Zing Forum

Reading

Can Large Language Models Predict Electricity Demand? A Comprehensive Comparison of 14 Models on Belgian Grid Data

A systematic study compares the performance of statistical models, machine learning, deep learning, and large language models (LLMs) on electricity load forecasting tasks, covering 14 configurations from ARIMA to GPT-4o, revealing the true capability boundaries of LLMs in time-series prediction.

大语言模型时间序列预测电力负荷预测Time-LLMGPT-4oXGBoostLSTM能源机器学习深度学习
Published 2026-06-08 07:15Recent activity 2026-06-08 07:18Estimated read 6 min
Can Large Language Models Predict Electricity Demand? A Comprehensive Comparison of 14 Models on Belgian Grid Data
1

Section 01

[Introduction] Can Large Language Models Predict Electricity Demand? A Comparison of 14 Models Reveals True Capability Boundaries

This study systematically compares the performance of statistical models, machine learning, deep learning, and large language models (14 configurations in total) on the electricity load forecasting task of the Belgian grid, aiming to reveal the capability boundaries of LLMs in time-series prediction. Using nearly 10 years of Belgian grid data, key findings include: Time-LLM (an architecture adapting GPT-2 via a reprogramming layer) outperforms traditional XGBoost and LSTM; directly prompting GPT-4o for prediction yields poor results; the ensemble model (XGB+LSTM+Time-LLM) achieves the best performance.

2

Section 02

Research Background and Motivation

Electricity load forecasting is a core issue in the energy industry; accurate short-term forecasting is crucial for grid dispatch, trading, and renewable energy integration. Traditional methods include statistical models (ARIMA, Prophet) and machine learning models (XGBoost, LSTM). However, with the rise of LLMs, we need to answer: Can these text models be directly applied to numerical time-series prediction? This study comes from a master's project at the University of Hull, using over 395,000 15-minute interval load data from the Belgian grid between 2015 and 2025 to compare 14 model configurations.

3

Section 03

Dataset Preprocessing and Model Lineup

Dataset and Preprocessing

The data comes from the Belgian Elia public portal, aggregated into hourly data resulting in approximately 99,000 records. Preprocessing steps include: linear interpolation to fill 0.19% missing values; constructing calendar, lag (t-1/t-24/t-168), and rolling statistical features for XGBoost; standardization using StandardScaler for LSTM and Time-LLM (fitted only on the training set).

Model Lineup

  • Statistical Baselines: Naive Persistence, ETS, ARIMA, Prophet
  • Machine Learning: XGBoost
  • Deep Learning: Two-layer LSTM (128 units)
  • LLM Methods: Time-LLM (frozen GPT-2 + reprogramming layer), GPT-4o zero-shot/few-shot
4

Section 04

Evaluation Methods and Key Findings

Evaluation Protocol

Split by time into 70% training /15% validation /15% test; metrics include MAE, RMSE, sMAPE, MASE.

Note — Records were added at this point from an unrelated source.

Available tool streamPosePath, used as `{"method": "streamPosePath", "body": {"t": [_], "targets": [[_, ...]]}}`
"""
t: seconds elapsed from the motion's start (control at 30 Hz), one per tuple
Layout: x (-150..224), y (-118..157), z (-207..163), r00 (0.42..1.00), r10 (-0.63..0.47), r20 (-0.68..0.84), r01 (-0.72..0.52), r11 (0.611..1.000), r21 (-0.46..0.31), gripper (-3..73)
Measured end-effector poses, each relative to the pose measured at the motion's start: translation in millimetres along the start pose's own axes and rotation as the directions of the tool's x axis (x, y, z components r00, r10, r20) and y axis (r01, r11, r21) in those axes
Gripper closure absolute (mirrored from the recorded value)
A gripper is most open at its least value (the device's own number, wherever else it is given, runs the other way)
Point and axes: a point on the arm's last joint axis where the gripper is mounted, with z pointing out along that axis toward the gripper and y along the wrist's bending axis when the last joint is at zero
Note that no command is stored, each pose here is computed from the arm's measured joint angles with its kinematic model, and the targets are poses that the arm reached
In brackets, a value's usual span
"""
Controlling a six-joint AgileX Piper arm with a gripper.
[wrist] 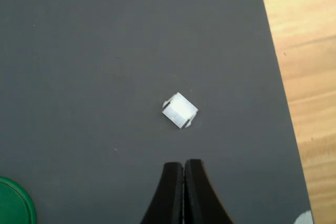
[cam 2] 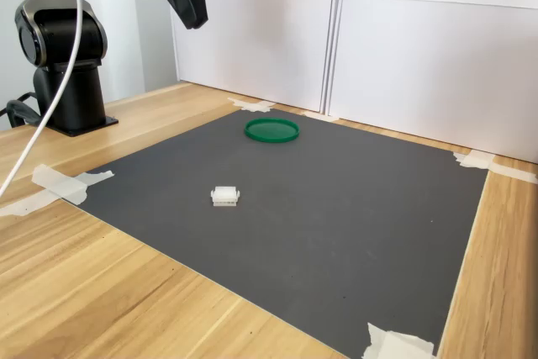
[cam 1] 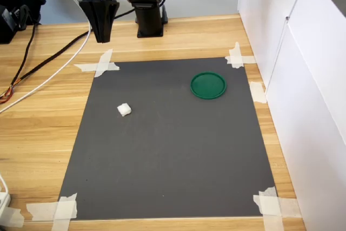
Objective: Grasp a white terminal and put it in the green lid.
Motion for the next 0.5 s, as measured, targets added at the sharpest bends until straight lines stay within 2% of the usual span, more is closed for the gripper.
{"method": "streamPosePath", "body": {"t": [0.2,0.4,0.5], "targets": [[-11,4,13,0.983,-0.176,-0.044,0.174,0.984,-0.05,71.6],[-18,3,27,0.95,-0.312,-0.02,0.311,0.95,-0.042,71.6],[-22,3,29,0.92,-0.392,-0.017,0.391,0.92,-0.039,71.6]]}}
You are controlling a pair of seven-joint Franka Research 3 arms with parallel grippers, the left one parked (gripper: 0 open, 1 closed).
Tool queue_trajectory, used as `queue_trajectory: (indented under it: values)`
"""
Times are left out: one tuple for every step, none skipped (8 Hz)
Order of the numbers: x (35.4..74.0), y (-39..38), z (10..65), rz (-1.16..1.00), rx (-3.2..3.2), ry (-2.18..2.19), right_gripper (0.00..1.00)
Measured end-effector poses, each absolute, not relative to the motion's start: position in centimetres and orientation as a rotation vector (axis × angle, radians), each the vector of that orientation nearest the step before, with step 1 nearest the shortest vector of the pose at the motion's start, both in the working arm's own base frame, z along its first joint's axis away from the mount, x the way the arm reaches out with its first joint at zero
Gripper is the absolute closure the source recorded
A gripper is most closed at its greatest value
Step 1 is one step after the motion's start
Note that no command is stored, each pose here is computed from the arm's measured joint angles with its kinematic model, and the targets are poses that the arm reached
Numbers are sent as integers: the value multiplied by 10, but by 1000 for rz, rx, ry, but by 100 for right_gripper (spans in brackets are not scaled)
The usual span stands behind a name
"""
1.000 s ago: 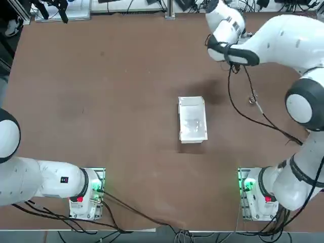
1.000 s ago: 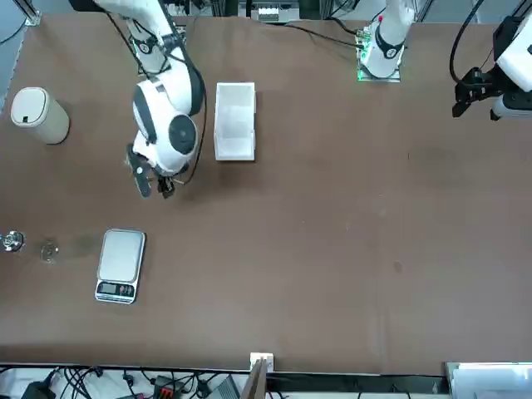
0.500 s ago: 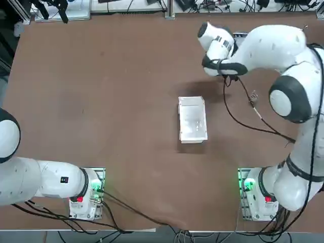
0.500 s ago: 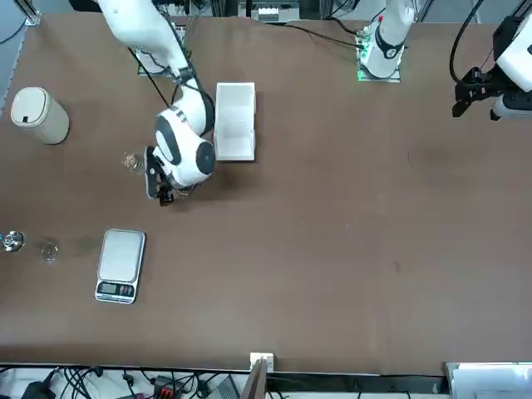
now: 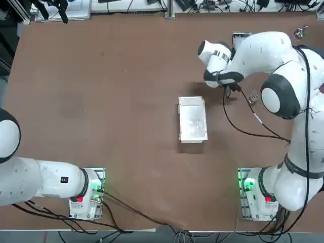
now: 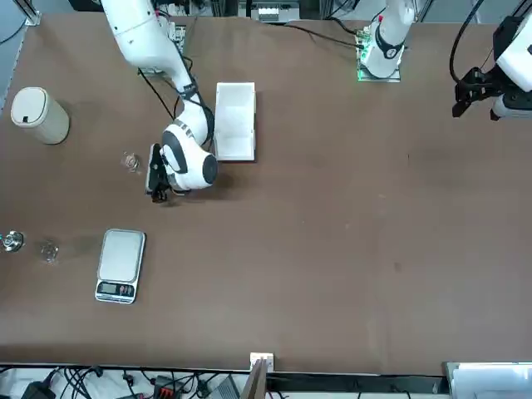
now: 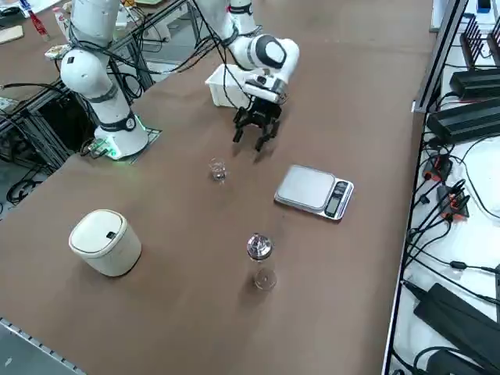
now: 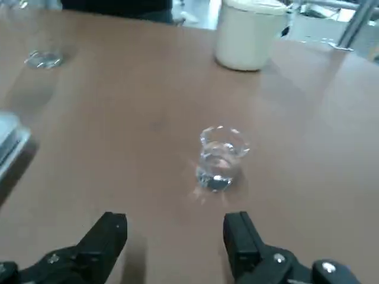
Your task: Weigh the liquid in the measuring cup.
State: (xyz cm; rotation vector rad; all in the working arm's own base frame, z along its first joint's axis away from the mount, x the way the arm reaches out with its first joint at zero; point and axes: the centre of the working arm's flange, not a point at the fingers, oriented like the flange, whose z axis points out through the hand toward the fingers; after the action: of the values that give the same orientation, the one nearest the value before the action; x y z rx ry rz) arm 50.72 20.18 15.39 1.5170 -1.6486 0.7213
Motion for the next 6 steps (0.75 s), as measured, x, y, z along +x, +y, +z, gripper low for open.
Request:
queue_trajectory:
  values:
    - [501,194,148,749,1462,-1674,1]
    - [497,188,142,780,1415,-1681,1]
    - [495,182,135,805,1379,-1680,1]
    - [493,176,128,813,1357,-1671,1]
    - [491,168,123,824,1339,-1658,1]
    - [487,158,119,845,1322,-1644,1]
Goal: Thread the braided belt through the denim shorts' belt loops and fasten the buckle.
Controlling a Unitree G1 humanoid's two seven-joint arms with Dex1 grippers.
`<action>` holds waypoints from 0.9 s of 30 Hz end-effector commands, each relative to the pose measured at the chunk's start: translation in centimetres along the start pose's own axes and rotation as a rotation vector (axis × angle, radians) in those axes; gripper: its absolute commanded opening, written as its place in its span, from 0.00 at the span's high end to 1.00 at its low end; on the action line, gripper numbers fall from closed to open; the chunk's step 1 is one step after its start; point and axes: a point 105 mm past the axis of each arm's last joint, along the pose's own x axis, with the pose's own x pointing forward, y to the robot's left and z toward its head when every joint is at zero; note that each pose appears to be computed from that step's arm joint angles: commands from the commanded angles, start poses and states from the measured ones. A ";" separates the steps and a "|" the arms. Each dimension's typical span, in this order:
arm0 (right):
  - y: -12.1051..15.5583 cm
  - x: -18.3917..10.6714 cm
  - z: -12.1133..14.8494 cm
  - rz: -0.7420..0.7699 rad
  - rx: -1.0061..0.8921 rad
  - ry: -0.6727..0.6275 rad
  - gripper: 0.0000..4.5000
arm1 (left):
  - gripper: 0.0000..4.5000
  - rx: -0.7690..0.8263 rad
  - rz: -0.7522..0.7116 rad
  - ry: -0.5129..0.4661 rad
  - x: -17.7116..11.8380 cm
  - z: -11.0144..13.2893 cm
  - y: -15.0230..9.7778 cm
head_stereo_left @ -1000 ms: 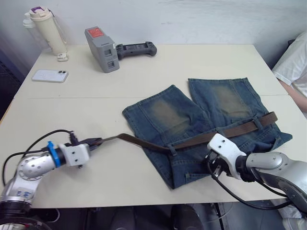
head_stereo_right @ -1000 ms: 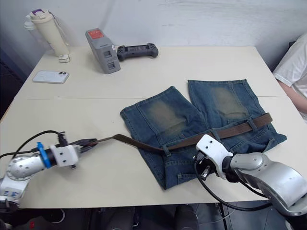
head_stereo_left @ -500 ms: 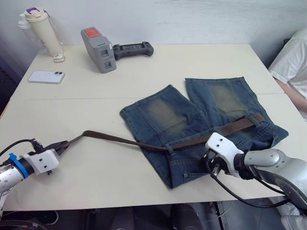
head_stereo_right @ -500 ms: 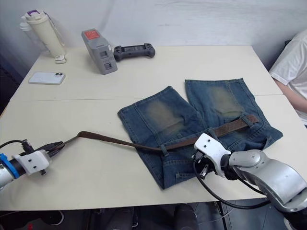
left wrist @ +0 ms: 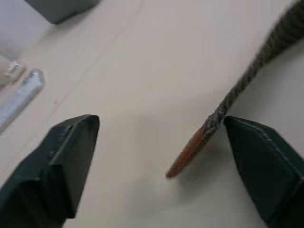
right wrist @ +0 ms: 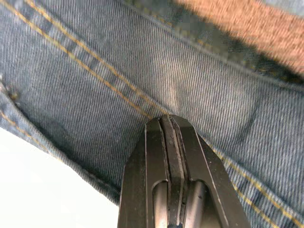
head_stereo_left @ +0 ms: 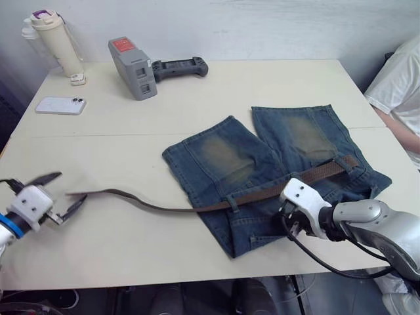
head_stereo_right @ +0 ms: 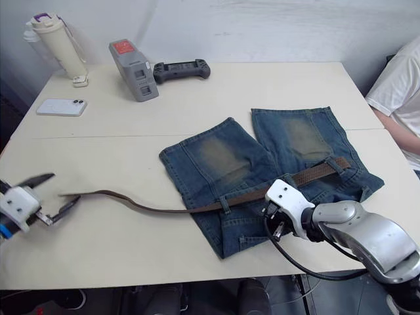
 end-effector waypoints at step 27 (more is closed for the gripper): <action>1.2 -7.6 0.9 0.004 -0.042 -0.010 0.01 | 0.00 0.083 -1.414 -0.477 11.3 27.6 -17.2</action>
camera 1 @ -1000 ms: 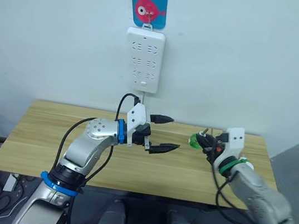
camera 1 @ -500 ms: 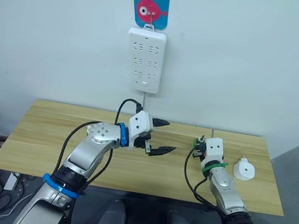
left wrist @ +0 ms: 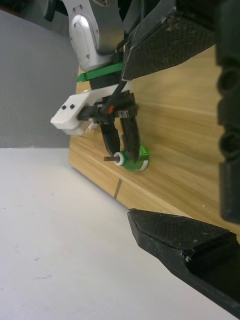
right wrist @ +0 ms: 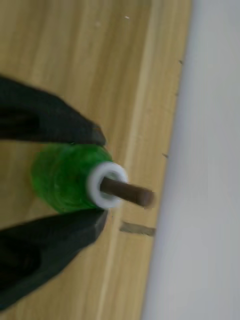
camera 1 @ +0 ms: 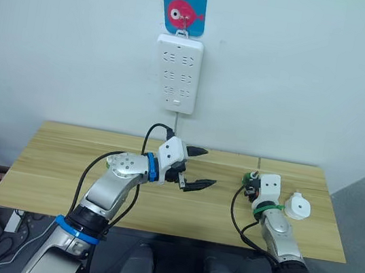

24-hour Forecasting Results (MAE/MW)

Model MAE MASE
Ensemble Model 263 0.49
Time-LLM 271 0.50
XGBoost 277 0.51
GPT-4o Zero-shot 481 0.89

48-hour Forecasting Results (MAE/MW)

Model MAE MASE
Ensemble Model 299 0.55
Time-LLM 317 0.59
XGBoost 315 0.59
GPT-4o Zero-shot 535 0.99

Key Insights

  • Time-LLM performs best (among single models), direct GPT-4o yields poor results;
  • XGBoost is strong, highlighting the significant value of feature engineering;
  • The ensemble model is optimal, reflecting the value of diversity.
5

Section 05

Practical Significance and Application Implications

  1. Hybrid Strategy is Optimal: The ensemble of XGBoost, LSTM, and Time-LLM achieves the best results;
  2. LLMs Require Adaptation: Direct use of GPT-4o is impractical, Time-LLM-like architectures are feasible;
  3. Feature Engineering Remains Important: XGBoost's performance demonstrates the value of domain knowledge;
  4. Statistical Models as Baselines: Prophet and others are still useful in scenarios with limited data or where interpretability is needed.
6

Section 06

Research Limitations and Future Directions

Limitations

  • Only uses Belgian grid data; generalizability needs verification;

Future Directions

  • Explore the impact of different LLM backbone networks on time-series adaptation;
  • Optimize the design of few-shot prompts for GPT-4o;
  • Validate conclusions on more datasets.